Available records:
——

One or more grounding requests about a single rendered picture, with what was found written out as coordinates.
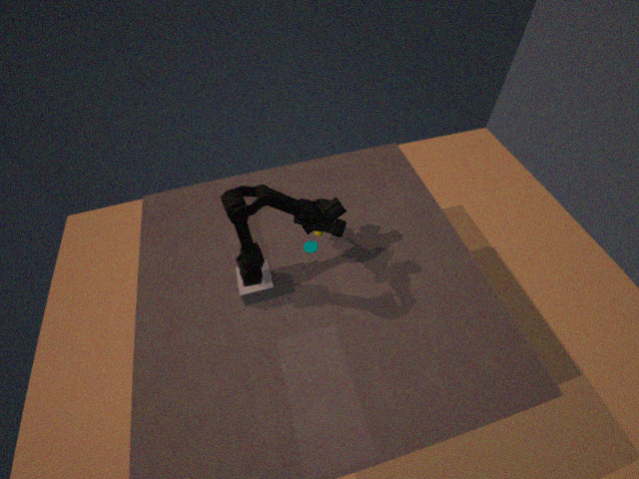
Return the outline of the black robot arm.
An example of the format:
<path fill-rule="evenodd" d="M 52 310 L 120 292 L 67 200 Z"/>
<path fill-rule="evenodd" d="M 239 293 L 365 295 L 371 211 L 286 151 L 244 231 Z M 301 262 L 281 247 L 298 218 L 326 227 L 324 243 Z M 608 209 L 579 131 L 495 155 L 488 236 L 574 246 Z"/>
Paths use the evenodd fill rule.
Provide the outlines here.
<path fill-rule="evenodd" d="M 258 197 L 250 205 L 246 205 L 243 197 Z M 227 216 L 235 226 L 241 248 L 236 262 L 240 269 L 243 286 L 262 283 L 263 254 L 257 242 L 253 243 L 247 219 L 261 207 L 270 206 L 295 216 L 307 234 L 320 231 L 327 220 L 332 222 L 343 215 L 346 210 L 337 198 L 330 200 L 317 199 L 310 201 L 296 200 L 266 185 L 240 186 L 222 194 L 222 202 Z"/>

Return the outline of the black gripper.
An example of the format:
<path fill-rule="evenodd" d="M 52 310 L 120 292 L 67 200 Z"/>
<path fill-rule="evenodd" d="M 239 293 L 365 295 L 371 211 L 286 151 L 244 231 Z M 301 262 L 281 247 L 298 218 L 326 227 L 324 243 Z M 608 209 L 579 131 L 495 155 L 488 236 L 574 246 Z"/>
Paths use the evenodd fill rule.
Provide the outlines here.
<path fill-rule="evenodd" d="M 300 222 L 296 217 L 294 217 L 294 223 L 303 225 L 303 223 Z M 319 232 L 326 232 L 326 233 L 332 234 L 333 236 L 341 238 L 345 225 L 346 225 L 346 222 L 339 219 L 336 219 L 333 222 L 331 220 L 327 220 L 325 223 L 325 227 Z"/>

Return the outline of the cyan circle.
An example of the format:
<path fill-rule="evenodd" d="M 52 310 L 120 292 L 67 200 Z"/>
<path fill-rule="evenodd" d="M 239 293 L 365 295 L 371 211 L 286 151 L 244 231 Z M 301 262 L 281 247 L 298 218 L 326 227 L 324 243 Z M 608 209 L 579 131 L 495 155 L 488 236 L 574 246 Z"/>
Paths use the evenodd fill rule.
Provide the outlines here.
<path fill-rule="evenodd" d="M 307 242 L 304 244 L 304 250 L 305 250 L 306 252 L 310 252 L 310 253 L 312 253 L 312 252 L 317 251 L 317 250 L 318 250 L 318 248 L 319 248 L 318 244 L 317 244 L 315 241 L 312 241 L 312 240 L 307 241 Z"/>

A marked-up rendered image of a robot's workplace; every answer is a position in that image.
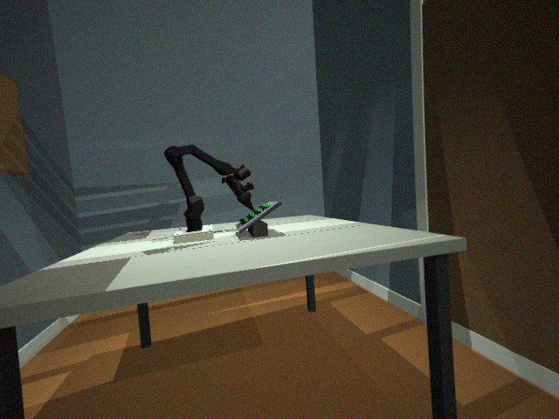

——

Nothing but the exact text of the records should appear in your answer, with no pictures. Please write it out.

Solution to this problem:
One or more grounding requests about a single rendered picture, with what was found written out as coordinates.
Return the outline of the black robot arm.
An example of the format:
<path fill-rule="evenodd" d="M 52 310 L 120 292 L 67 200 Z"/>
<path fill-rule="evenodd" d="M 239 293 L 365 295 L 371 211 L 286 151 L 244 231 Z M 301 262 L 281 247 L 298 218 L 326 227 L 324 243 Z M 608 209 L 579 131 L 495 155 L 488 236 L 574 246 Z"/>
Paths use the evenodd fill rule.
Provide the outlines here.
<path fill-rule="evenodd" d="M 258 197 L 250 205 L 246 205 L 243 197 Z M 227 216 L 235 226 L 241 248 L 236 262 L 240 269 L 243 286 L 262 283 L 263 254 L 257 242 L 253 243 L 247 219 L 261 207 L 270 206 L 295 216 L 307 234 L 320 231 L 327 220 L 332 222 L 343 215 L 346 210 L 337 198 L 330 200 L 317 199 L 310 201 L 296 200 L 266 185 L 240 186 L 222 194 L 222 202 Z"/>

Return the outline of the black gripper.
An example of the format:
<path fill-rule="evenodd" d="M 52 310 L 120 292 L 67 200 Z"/>
<path fill-rule="evenodd" d="M 239 293 L 365 295 L 371 211 L 286 151 L 244 231 Z M 301 262 L 281 247 L 298 218 L 326 227 L 324 243 Z M 608 209 L 579 131 L 495 155 L 488 236 L 574 246 Z"/>
Paths use the evenodd fill rule.
Provide the outlines here.
<path fill-rule="evenodd" d="M 300 222 L 296 217 L 294 217 L 294 223 L 303 225 L 303 223 Z M 319 232 L 326 232 L 326 233 L 332 234 L 333 236 L 341 238 L 345 225 L 346 225 L 346 222 L 339 219 L 336 219 L 333 222 L 331 220 L 327 220 L 325 223 L 325 227 Z"/>

Return the outline of the cyan circle.
An example of the format:
<path fill-rule="evenodd" d="M 52 310 L 120 292 L 67 200 Z"/>
<path fill-rule="evenodd" d="M 239 293 L 365 295 L 371 211 L 286 151 L 244 231 Z M 301 262 L 281 247 L 298 218 L 326 227 L 324 243 Z M 608 209 L 579 131 L 495 155 L 488 236 L 574 246 Z"/>
Paths use the evenodd fill rule.
Provide the outlines here.
<path fill-rule="evenodd" d="M 307 242 L 304 244 L 304 250 L 305 250 L 306 252 L 310 252 L 310 253 L 312 253 L 312 252 L 317 251 L 317 250 L 318 250 L 318 248 L 319 248 L 318 244 L 317 244 L 315 241 L 312 241 L 312 240 L 307 241 Z"/>

A marked-up rendered image of a robot's workplace; every answer is a position in that image.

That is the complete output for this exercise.